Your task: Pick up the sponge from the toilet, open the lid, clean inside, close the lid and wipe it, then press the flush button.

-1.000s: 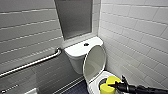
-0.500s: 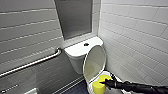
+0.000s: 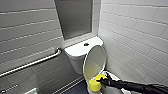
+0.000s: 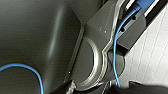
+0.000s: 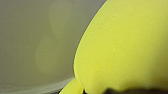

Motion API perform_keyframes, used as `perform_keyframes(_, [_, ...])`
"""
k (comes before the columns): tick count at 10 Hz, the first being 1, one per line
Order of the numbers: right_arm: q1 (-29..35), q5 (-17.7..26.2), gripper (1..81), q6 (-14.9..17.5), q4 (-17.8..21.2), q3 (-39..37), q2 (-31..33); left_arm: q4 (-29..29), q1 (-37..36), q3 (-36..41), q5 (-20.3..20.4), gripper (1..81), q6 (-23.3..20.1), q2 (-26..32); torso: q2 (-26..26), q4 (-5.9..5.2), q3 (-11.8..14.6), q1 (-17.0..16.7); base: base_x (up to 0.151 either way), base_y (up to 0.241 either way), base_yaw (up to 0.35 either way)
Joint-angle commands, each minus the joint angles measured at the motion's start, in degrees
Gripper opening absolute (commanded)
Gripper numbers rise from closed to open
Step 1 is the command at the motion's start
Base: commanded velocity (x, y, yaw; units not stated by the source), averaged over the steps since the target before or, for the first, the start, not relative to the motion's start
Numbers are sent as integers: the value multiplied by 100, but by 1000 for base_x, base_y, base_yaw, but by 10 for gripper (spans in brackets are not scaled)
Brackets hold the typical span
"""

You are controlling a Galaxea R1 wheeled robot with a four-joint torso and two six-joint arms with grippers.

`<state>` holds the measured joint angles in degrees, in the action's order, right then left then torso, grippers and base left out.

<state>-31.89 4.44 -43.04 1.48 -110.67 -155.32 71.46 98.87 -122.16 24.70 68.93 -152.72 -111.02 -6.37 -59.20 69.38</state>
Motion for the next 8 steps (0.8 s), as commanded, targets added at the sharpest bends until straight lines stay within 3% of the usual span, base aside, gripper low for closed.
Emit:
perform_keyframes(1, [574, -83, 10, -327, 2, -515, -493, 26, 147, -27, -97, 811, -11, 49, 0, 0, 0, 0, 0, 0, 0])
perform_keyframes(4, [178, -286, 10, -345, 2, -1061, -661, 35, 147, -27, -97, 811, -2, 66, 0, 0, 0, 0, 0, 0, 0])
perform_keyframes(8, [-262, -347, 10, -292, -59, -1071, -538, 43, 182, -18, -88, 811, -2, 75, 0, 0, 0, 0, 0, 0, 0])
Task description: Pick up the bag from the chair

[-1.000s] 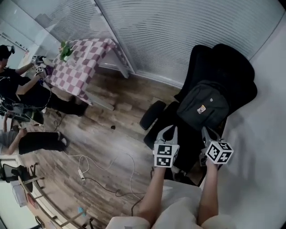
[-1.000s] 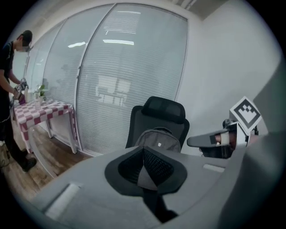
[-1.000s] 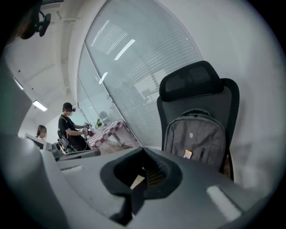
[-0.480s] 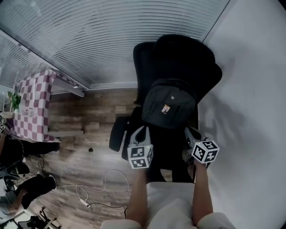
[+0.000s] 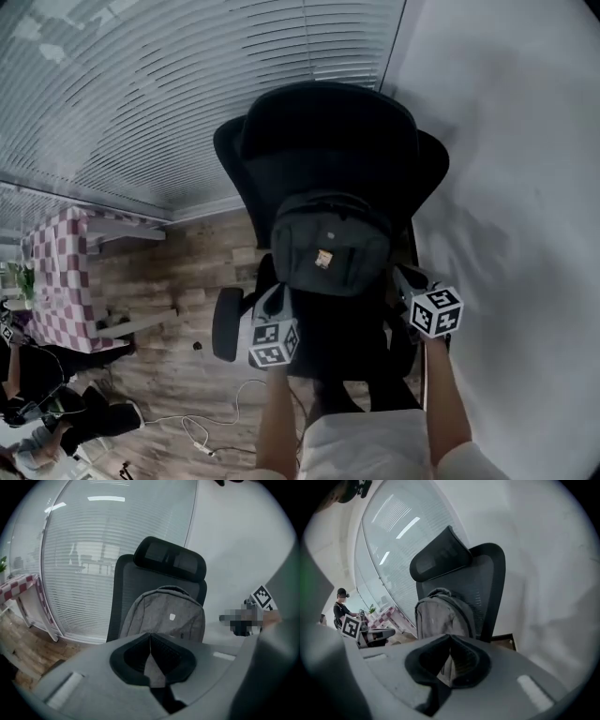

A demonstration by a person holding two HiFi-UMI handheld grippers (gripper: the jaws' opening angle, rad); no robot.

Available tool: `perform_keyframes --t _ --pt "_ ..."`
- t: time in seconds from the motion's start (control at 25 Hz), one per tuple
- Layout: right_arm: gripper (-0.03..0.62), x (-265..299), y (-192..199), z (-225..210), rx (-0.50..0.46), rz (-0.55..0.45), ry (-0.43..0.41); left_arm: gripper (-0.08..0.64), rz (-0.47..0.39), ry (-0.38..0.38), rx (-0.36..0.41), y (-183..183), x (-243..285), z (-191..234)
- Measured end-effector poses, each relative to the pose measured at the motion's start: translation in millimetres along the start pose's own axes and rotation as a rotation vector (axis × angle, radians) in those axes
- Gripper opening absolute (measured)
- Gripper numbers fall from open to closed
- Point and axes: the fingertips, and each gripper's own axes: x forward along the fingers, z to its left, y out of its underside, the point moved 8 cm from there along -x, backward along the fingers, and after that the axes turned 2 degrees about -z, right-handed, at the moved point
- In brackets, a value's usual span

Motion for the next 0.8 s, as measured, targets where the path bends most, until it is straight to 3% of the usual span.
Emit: perform_keyframes --t 0.16,0.24,0.44,0.64,0.8 --pt "0.01 24 15 -29 -0.012 0.043 -0.024 0.011 0.009 -0.017 0.039 4 36 8" --pt "0.074 35 22 -37 -0.017 0.062 -0.038 0.011 0.015 -0.02 0.052 6 48 13" --pt "0.151 65 41 -66 -0.041 0.084 -0.068 0.012 -0.014 0.009 0.046 20 83 29" --pt "0.298 90 51 -67 -0.098 0.089 -0.127 0.198 0.009 0.067 0.078 34 105 50" --pt "0.356 112 61 -71 -0.133 0.1 -0.141 0.284 0.036 0.08 0.088 48 128 60"
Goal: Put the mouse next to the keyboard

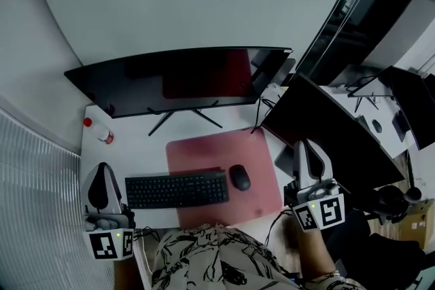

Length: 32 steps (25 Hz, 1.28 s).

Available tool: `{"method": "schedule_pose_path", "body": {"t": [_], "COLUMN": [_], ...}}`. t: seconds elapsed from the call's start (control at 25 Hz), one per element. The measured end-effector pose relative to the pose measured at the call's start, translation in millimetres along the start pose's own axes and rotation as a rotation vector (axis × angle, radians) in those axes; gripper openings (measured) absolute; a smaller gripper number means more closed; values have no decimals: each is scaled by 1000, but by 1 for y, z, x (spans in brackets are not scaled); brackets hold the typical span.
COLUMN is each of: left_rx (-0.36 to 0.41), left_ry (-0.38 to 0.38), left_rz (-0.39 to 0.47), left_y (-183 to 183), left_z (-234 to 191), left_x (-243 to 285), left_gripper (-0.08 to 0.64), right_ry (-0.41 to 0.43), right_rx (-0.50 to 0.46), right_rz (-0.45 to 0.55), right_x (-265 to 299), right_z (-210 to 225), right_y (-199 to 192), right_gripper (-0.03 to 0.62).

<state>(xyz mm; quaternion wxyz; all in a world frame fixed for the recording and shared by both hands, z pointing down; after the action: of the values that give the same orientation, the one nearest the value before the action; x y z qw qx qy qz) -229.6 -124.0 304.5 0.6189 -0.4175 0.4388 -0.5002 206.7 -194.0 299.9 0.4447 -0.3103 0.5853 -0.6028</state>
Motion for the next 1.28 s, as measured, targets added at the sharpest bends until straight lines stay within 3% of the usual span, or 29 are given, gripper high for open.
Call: {"method": "schedule_pose_path", "body": {"t": [0.24, 0.44, 0.84, 1.28], "left_rx": [14, 12, -11, -12], "left_ry": [33, 61, 97, 81], "left_rz": [-20, -38, -48, -45], "left_y": [-2, -8, -14, -12], "left_z": [-10, -18, -15, -8], "left_x": [-11, -18, -24, -16], "left_gripper": [-3, -3, -3, -3], "right_ry": [-47, -24, -53, -46], "right_rx": [-3, 63, 20, -3], "right_rz": [24, 41, 13, 1], "right_x": [-11, -15, -12, -10], "right_z": [10, 13, 13, 7], "right_y": [4, 1, -5, -12], "right_gripper": [5, 5, 5, 5]}}
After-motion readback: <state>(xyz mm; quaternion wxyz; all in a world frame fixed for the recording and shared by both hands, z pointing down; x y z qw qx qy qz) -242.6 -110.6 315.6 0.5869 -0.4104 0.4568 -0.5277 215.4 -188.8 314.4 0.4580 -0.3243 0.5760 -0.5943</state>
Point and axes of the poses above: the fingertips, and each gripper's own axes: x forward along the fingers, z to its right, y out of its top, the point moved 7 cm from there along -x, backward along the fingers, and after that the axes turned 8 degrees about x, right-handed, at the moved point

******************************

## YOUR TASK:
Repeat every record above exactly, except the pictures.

## EXERCISE RESPONSE:
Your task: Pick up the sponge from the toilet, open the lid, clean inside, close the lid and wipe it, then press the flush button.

-1.000s: 
-0.500s: 
+0.000s: 
+0.000s: 
+0.000s: 

Motion API perform_keyframes, used as `perform_keyframes(_, [_, ...])`
"""
k (comes before the columns): tick count at 10 Hz, the first being 1, one per line
Order of the numbers: right_arm: q1 (-29..35), q5 (-17.7..26.2), gripper (1..81), q6 (-14.9..17.5), q4 (-17.8..21.2), q3 (-39..37), q2 (-31..33); left_arm: q4 (-29..29), q1 (-37..36), q3 (-36..41), q5 (-20.3..20.4), gripper (1..81), q6 (-23.3..20.1), q2 (-26..32); torso: q2 (-26..26), q4 (-5.9..5.2), q3 (-11.8..14.6), q1 (-17.0..16.7); base: base_x (up to 0.151 either way), base_y (up to 0.241 either way), base_yaw (up to 0.35 either way)
Joint-angle commands, each minus the joint angles measured at the motion's start, in degrees
Gripper opening absolute (commanded)
Gripper numbers rise from closed to open
Step 1 is the command at the motion's start
Base: commanded velocity (x, y, yaw; units not stated by the source), averaged over the steps since the target before or, for the first, the start, not relative to the motion's start
Numbers are sent as integers: the value multiplied by 100, but by 1000 for base_x, base_y, base_yaw, but by 10 for gripper (spans in brackets are not scaled)
Brackets hold the typical span
"""

You are controlling a Galaxea R1 wheeled robot with a four-joint torso and two six-joint arms with grippers.

`<state>` holds the measured joint angles in degrees, in the action's order, right then left then torso, grippers and base left out.

<state>-31.89 4.44 -43.04 1.48 -110.67 -155.32 71.46 98.87 -122.16 24.70 68.93 -152.72 -111.02 -6.37 -59.20 69.38</state>
Motion for the next 8 steps (0.8 s), as commanded, targets added at the sharpest bends until straight lines stay within 3% of the usual span, base aside, gripper low for closed.
Emit:
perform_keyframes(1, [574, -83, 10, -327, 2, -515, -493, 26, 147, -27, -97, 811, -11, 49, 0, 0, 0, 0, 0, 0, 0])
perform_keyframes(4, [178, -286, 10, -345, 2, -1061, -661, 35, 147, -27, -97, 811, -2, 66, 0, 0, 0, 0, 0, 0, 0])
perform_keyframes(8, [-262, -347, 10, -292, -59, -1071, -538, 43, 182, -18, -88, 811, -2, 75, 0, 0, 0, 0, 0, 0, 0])
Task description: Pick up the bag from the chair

[-1.000s] 
[-1.000s] 
[-1.000s] 
[-0.480s] 
[+0.000s] 

A demonstration by a person holding two HiFi-UMI handheld grippers (gripper: the jaws' opening angle, rad); no robot.

Available tool: `perform_keyframes --t _ --pt "_ ..."`
- t: time in seconds from the motion's start (control at 25 Hz), one per tuple
- Layout: right_arm: gripper (-0.03..0.62), x (-265..299), y (-192..199), z (-225..210), rx (-0.50..0.46), rz (-0.55..0.45), ry (-0.43..0.41); left_arm: gripper (-0.08..0.64), rz (-0.47..0.39), ry (-0.38..0.38), rx (-0.36..0.41), y (-183..183), x (-243..285), z (-191..234)
- Measured end-effector poses, each relative to the pose measured at the motion's start: translation in millimetres along the start pose's own axes and rotation as a rotation vector (axis × angle, radians) in those axes
- Gripper opening absolute (measured)
- Gripper numbers fall from open to closed
- Point and axes: the fingertips, and each gripper's own axes: x forward along the fingers, z to its left, y out of its underside, the point moved 8 cm from there along -x, backward along the fingers, and after that the axes turned 2 degrees about -z, right-handed, at the moved point
- In brackets, a value's usual span

Motion for the next 0.8 s, as measured, targets where the path bends most, until it is straight to 3% of the usual span.
Emit: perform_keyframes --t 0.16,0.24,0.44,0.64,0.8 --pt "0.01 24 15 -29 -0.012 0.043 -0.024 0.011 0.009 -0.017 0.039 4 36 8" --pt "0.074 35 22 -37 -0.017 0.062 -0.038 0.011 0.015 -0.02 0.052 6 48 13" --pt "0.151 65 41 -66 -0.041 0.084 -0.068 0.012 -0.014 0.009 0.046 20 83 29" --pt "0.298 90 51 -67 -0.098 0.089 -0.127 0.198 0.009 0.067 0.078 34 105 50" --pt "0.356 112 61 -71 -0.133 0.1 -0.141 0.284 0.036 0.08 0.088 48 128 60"
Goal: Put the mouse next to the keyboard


Length: 32 steps (25 Hz, 1.28 s).

Available tool: `{"method": "schedule_pose_path", "body": {"t": [_], "COLUMN": [_], ...}}`. t: seconds elapsed from the call's start (control at 25 Hz), one per element. The measured end-effector pose relative to the pose measured at the call's start, translation in millimetres along the start pose's own axes and rotation as a rotation vector (axis × angle, radians) in those axes; gripper openings (measured) absolute; a smaller gripper number means more closed; values have no decimals: each is scaled by 1000, but by 1 for y, z, x (spans in brackets are not scaled); brackets hold the typical span.
COLUMN is each of: left_rx (-0.36 to 0.41), left_ry (-0.38 to 0.38), left_rz (-0.39 to 0.47), left_y (-183 to 183), left_z (-234 to 191), left_x (-243 to 285), left_gripper (-0.08 to 0.64), right_ry (-0.41 to 0.43), right_rx (-0.50 to 0.46), right_rz (-0.45 to 0.55), right_x (-265 to 299), right_z (-210 to 225), right_y (-199 to 192), right_gripper (-0.03 to 0.62).

<state>(xyz mm; quaternion wxyz; all in a world frame fixed for the recording and shared by both hands, z pointing down; after the action: of the values that give the same orientation, the one nearest the value before the action; x y z qw qx qy qz) -229.6 -124.0 304.5 0.6189 -0.4175 0.4388 -0.5002 206.7 -194.0 299.9 0.4447 -0.3103 0.5853 -0.6028</state>
Motion for the next 1.28 s, as measured, targets added at the sharpest bends until straight lines stay within 3% of the usual span, or 29 are given, gripper high for open.
Call: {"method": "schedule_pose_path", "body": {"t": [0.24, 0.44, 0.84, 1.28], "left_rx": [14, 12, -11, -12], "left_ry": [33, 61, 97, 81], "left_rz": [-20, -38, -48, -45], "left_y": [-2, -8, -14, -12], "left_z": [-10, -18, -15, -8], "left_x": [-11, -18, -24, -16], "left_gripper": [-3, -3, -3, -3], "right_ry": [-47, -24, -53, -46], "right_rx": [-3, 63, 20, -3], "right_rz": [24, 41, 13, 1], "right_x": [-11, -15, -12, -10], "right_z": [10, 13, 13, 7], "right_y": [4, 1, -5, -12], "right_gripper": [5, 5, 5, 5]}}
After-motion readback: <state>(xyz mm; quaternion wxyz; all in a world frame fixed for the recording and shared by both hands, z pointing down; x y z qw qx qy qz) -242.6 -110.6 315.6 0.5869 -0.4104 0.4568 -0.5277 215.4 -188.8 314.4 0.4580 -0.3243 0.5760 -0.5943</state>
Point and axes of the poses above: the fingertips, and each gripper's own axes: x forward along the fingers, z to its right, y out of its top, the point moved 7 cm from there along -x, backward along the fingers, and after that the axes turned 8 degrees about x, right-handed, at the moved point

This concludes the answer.